Sunday, October 17, 2010

bird

in the thunderstormy part of spring the baby birds fall out of nests like soft hailstones. they are just out of their eggs, all skin and closed eyes and pointy ends and there is so much nothing to them it's hard to imagine the wind moving them at all. tiny bags of pinkish gray huddled down into nests in threes and fours. but the wind does catch them. and i don't know how it figures out how to toss only one from the nest, leaving a handful of quietly sleeping others behind. i have seen three or four during a single walk and wish i could move them off the sidewalks and stoops, put them on the newly breathing ground and let them go back to what little of nature we have here in brooklyn.

then midway through summer i am weeding in the mint and lemon balm and am not surprised to find one of those thunderstormy birds splayed out next to the basement door. i pull back a mint plant and see webby wings. a needle beak sticks into the dirt. and here i do not feel that urge to move the poor thing off the sidewalk. he is resting there in good dirt, dirt full of fragrant mint that shades the small body. i finish my weeding and leave the beak and the wings and the small, small claw feet.

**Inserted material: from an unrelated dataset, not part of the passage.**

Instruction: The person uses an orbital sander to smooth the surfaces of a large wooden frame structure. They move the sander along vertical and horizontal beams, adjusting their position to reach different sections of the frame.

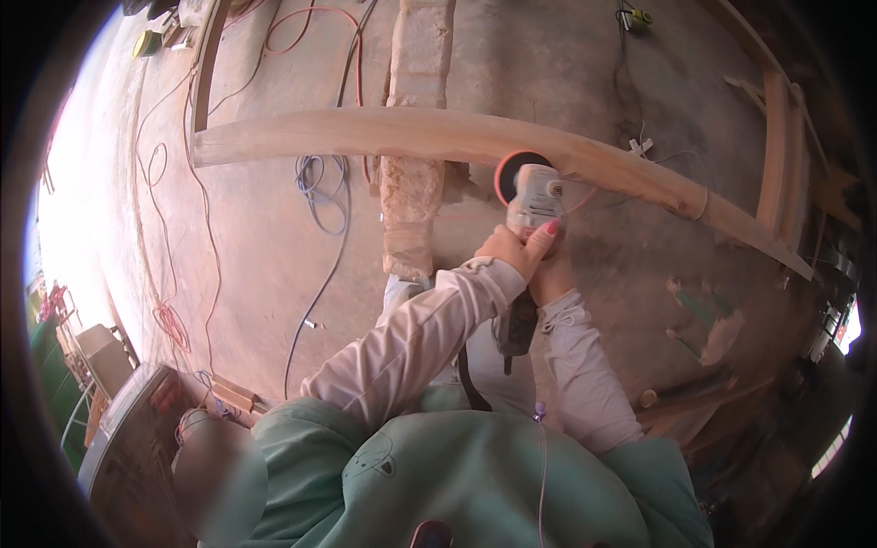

today the air is fall woodsmoke cool and the sky is thunderstormy again and i stand over the basement door pulling up mint and lemon balm. the roots are not so deep but they are all connected, plants clutching at each other underground, refusing to go. i pull so hard on one clump i nearly land in the already cold-flattened irises and i see a white pebble fly through the air. it lands in loose dirt where i've already pulled mint. i reach for it and see beak, eye sockets pressed like thumbprints into the smooth curve of the forehead. the top of the skull is so thin i can see clumps of dirt inside.

i think about the deer skull i didn’t take home this summer because it wasn’t ready yet. this skull sits in the palm of my gardening gloves and rocks back and forth when i breathe. it is so much smaller than i remember the bird being, so delicate i can’t think clearly about what to do but i know i will take it in the house. i know i will keep it. the invisible things in the ground have cleaned it so there is nothing but boniness. and maybe the most beautiful thing i have seen in a very long time is the nostril on the beak of this skull, a watermelon seed of nothing in all that white of beak. or even the tiny strand of bone along the bottom of the eye socket. a strand of my own hair is thicker. the eye sockets are so large you can almost see those fat, babybird eyes bulging out of them. it is perfect. i put it in a cup of warm water and soap. it rests upside down on the surface a while, lighter than the soap bubbles.

2 comments:

The Brady Family said...

This is one of my favorite of your posts. Thank you.

maskedbadger said...

glad you like it.

i love this little bird skull so much and i'm not sure why. there's the obvious point that it's pretty, but maybe some of it is because he spent his whole short life where i live. i'm just gad to have him.